Updated at 3:33 p.m.
A sprawling securities fraud class action against Fannie Mae and its former auditor, KPMG LLP, is coming to a close. The parties filed notice with a Washington federal judge late yesterday that they had reached a settlement in the case.
Fannie Mae and KPMG agreed to pay $153 million to class members—former Fannie Mae shareholders from 2001 to 2004—according to a motion filed yesterday for preliminary court approval of the deal.
Fannie was accused of violating established accounting principles and publishing misleading financial reports and statements. The settlement comes on the heels of a string of losses for the plaintiffs, in which the judge dismissed several former Fannie executives as individual defendants in the case. U.S. District Judge Richard Leon had yet to rule on the defendants' joint motion for summary judgment.
"The Settlement is the culmination of more than eight years of litigation, and was reached at a time when the Parties to the Stipulation understood the strengths and weaknesses of their respective positions," the plaintiffs said in their motion for approval of the settlement.
If Leon gives preliminary approval to the deal, class members will be notified and the parties will set a date for a fairness hearing. Ohio Attorney General Mike DeWine, who served as lead plaintiff on behalf of state pension funds that held shares of Fannie, said in a statement he was pleased to resolve the case.
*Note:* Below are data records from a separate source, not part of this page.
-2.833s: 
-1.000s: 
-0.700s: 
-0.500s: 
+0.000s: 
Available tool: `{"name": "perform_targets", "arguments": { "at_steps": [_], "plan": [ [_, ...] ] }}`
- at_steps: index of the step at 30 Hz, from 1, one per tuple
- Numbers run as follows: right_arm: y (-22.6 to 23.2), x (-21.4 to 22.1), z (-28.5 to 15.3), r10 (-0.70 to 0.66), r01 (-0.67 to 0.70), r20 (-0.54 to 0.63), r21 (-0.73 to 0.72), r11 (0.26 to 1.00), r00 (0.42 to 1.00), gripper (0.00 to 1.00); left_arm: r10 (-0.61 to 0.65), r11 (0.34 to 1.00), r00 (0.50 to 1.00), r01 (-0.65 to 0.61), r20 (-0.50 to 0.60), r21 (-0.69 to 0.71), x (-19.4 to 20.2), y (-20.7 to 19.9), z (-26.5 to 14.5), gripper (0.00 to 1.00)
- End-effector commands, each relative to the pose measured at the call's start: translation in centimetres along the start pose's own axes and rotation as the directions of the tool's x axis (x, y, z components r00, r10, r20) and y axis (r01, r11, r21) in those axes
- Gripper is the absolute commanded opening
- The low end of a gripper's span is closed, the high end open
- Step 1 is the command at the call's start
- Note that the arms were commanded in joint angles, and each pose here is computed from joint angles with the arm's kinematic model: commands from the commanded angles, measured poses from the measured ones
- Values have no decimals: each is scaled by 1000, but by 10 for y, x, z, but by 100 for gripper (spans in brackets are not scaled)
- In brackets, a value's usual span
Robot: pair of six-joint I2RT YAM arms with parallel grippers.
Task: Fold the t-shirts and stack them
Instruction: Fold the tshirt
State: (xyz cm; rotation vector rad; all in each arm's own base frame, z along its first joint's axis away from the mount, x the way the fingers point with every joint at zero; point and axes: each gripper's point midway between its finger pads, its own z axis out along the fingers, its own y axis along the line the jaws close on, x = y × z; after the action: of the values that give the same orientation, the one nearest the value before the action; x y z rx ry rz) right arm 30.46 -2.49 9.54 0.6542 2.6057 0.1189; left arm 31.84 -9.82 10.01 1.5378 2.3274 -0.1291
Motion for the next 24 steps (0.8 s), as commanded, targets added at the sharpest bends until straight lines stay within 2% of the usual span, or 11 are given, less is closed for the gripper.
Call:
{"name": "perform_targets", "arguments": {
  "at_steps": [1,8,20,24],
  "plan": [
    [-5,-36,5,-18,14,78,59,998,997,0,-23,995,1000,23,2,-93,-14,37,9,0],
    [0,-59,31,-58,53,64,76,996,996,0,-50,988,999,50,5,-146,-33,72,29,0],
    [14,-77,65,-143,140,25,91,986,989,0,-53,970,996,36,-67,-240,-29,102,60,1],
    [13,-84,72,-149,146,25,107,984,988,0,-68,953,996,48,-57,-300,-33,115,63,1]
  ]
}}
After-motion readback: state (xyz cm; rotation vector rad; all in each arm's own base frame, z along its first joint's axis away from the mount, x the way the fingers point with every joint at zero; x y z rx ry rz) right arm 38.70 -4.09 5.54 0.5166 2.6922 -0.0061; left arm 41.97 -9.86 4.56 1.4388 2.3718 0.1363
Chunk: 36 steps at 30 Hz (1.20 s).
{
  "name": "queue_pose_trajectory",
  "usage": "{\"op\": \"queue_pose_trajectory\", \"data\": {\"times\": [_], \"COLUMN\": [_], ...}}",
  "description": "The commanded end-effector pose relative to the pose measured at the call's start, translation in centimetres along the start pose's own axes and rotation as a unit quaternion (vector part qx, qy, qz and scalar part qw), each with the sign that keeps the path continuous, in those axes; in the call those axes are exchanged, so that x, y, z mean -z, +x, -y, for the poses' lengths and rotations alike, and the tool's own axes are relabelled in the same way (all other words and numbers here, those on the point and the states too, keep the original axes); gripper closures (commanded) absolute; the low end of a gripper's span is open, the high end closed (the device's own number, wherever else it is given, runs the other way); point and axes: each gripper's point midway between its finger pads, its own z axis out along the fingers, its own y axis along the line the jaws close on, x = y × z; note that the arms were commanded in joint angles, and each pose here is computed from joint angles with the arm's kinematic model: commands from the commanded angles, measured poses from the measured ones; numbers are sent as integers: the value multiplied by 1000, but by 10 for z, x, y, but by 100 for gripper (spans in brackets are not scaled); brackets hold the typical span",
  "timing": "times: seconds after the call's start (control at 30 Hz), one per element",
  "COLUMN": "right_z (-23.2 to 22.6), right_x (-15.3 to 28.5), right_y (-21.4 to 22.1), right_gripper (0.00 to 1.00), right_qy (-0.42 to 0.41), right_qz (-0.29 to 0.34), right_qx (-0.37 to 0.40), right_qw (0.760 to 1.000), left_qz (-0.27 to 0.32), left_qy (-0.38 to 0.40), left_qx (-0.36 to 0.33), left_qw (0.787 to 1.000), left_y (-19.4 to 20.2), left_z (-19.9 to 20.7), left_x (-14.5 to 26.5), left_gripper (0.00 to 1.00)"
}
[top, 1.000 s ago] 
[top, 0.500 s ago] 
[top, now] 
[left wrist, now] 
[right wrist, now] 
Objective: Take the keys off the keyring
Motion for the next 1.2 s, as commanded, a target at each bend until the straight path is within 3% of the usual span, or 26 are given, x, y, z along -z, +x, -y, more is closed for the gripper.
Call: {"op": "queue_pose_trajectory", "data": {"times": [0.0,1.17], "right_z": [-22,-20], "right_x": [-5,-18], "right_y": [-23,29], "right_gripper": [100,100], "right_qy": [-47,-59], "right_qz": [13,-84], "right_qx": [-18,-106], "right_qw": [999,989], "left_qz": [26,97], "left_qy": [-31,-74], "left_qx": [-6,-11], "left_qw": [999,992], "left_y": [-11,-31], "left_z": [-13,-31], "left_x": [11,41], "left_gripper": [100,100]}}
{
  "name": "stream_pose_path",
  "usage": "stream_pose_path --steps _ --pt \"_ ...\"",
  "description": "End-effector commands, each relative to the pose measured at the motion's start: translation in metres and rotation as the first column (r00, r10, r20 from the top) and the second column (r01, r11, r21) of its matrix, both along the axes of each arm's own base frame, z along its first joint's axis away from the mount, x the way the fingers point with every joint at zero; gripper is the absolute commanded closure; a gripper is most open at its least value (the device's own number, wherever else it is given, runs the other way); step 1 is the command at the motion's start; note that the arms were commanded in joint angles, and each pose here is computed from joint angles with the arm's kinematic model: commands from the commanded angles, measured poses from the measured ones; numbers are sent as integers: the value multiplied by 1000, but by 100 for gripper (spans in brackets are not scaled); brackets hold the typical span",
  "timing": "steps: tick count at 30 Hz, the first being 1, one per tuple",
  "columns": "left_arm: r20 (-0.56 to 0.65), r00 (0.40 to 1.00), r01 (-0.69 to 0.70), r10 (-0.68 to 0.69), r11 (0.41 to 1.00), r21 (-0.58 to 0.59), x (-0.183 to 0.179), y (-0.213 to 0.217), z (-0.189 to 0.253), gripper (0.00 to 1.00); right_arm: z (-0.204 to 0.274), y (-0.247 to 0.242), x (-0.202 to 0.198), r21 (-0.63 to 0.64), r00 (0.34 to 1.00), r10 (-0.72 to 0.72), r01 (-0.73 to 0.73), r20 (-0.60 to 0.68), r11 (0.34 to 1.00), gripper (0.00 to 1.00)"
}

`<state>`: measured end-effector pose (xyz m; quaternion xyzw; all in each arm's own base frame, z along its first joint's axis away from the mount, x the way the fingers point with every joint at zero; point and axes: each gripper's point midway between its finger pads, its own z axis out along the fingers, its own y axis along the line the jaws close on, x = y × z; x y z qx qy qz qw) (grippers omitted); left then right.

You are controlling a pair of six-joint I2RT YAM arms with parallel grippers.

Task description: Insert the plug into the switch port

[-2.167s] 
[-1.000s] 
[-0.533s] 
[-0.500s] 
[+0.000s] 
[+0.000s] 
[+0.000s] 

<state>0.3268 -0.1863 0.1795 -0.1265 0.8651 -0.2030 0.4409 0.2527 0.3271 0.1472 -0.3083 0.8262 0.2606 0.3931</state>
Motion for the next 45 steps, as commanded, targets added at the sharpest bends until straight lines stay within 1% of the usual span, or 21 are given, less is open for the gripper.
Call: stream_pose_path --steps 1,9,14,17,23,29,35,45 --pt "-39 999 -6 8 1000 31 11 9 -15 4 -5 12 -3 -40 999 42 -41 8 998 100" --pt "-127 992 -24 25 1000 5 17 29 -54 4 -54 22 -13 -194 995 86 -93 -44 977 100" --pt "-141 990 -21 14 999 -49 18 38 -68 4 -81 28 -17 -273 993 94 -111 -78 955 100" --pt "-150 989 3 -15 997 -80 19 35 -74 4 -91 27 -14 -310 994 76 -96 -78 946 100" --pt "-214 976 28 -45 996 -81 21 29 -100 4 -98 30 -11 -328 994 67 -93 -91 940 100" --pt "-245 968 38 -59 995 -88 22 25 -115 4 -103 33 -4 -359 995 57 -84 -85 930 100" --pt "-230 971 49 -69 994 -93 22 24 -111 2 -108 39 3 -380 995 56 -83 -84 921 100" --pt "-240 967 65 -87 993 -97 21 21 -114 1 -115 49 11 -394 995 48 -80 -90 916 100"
"The settlement brings closure to this matter and recovery for our Ohio pension funds and class members," he said.
W.B. Markovits of Markovits, Stock & DeMarco in Cincinnati, Ohio, served as lead counsel for the plaintiffs in recent years. He was not immediately available for comment. Famed plaintiffs' lawyer Stanley Chesley originally was lead counsel, but left the case in the summer of 2011 in light of a disciplinary matter in Kentucky; he was disbarred in Kentucky in March and announced his retirement soon after.
Fannie and KPMG didn't admit liability or wrongdoing in the settlement. In a statement, Fannie Executive Vice President and General Counsel Bradley Lerman said they were "satisfied with the outcome and pleased to put the matter behind us." A Fannie spokeswoman declined to comment further.
KPMG spokesman Manuel Goncalves said in an email that the company "determined that it was in the firm’s best interest to put this matter behind us and avoid the significant additional cost, and the distraction and inherent uncertainty, of protracted litigation."
Fannie and KPMG will split the settlement payment, according to the agreement.
Lead attorney for Fannie, O'Melveny & Myers' Jeffrey Kilduff, declined to comment. KPMG's lead counsel, F. Joseph Warin of Gibson, Dunn & Crutcher, could not be reached. Duane Morris' Joseph Aronica represented the Federal Housing Finance Agency, which has served as Fannie's congressionally appointed conservator since 2008; he declined to comment.
One issue left unresolved is attorney fees. Plaintiffs' lawyers will have to submit a request for a share of the $153 million settlement for consideration by Leon. According to yesterday's filings, the defendants will not take a position on fees. Besides Markovits' firm, Bernstein Liebhard and Cohen Millstein Sellers & Toll served as plaintiffs' counsel.
The settlement won't affect Leon’s orders last fall dismissing three former Fannie officials named as individual defendants: former controller Leanne Spencer; former executive vice chairman and Chief Financial Officer J. Timothy Howard; and former chairman and Chief Executive Officer Franklin Raines. In all three decisions, Leon found the plaintiffs failed to present enough evidence the executives acted with intent to deceive shareholders.
Spencer's lawyer, David Krakoff of BuckleySandler, said in a phone interview today that he couldn't speculate on what happened behind the scenes with settlement talks after his client left the case, but that Leon's decisions in the fall represented significant developments in the lengthy litigation.
"His opinion as to Spencer mirrored his opinion with regard to Frank Raines and Tim Howard," Krakoff said. "Whether that was a factor in the decisions made by Fannie Mae and the Ohio funds, again, I can't say, but I do think that that had a substantial impact, certainly at the time those opinions were issued."
Howard's lead counsel, Zuckerman Spaeder's Eric Delinsky, could not immediately be reached. Raines' lead counsel, Kevin Downey of Williams & Connolly, declined to comment.